## [What to do]
Start with the line containing "trace: stack of paper cups" and write out each line through the end of the listing, exactly as given.

## [Given information]
★ ★ ★ ★ ★

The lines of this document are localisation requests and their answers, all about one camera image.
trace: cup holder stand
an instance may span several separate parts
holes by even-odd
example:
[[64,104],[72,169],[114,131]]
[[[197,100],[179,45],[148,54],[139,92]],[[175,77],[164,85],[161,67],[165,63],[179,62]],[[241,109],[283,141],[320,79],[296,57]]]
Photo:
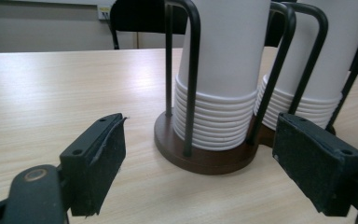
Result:
[[[185,141],[173,130],[172,118],[172,8],[183,8],[190,20],[189,81],[187,90]],[[289,113],[294,114],[307,86],[310,74],[327,34],[327,18],[316,7],[298,3],[271,3],[271,13],[284,16],[284,32],[260,107],[252,117],[245,140],[230,150],[211,151],[192,146],[193,122],[197,90],[197,74],[200,53],[200,15],[191,0],[165,0],[166,23],[166,111],[160,114],[155,123],[155,144],[158,151],[168,161],[182,169],[202,175],[224,175],[242,169],[255,157],[258,146],[273,146],[275,131],[262,124],[269,99],[281,72],[284,59],[296,29],[296,13],[309,14],[319,22],[319,34],[313,45],[308,63],[300,79]]]

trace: stack of paper cups
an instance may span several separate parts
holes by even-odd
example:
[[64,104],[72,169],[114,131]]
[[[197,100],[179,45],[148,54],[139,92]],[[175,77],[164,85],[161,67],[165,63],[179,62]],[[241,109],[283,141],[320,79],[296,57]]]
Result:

★ ★ ★ ★ ★

## [Solution to this exercise]
trace: stack of paper cups
an instance may span several separate parts
holes by even-odd
example:
[[64,104],[72,169],[114,131]]
[[[197,100],[179,45],[148,54],[139,92]],[[175,77],[164,85],[161,67],[165,63],[179,62]],[[241,109],[283,141],[320,79],[296,57]]]
Result:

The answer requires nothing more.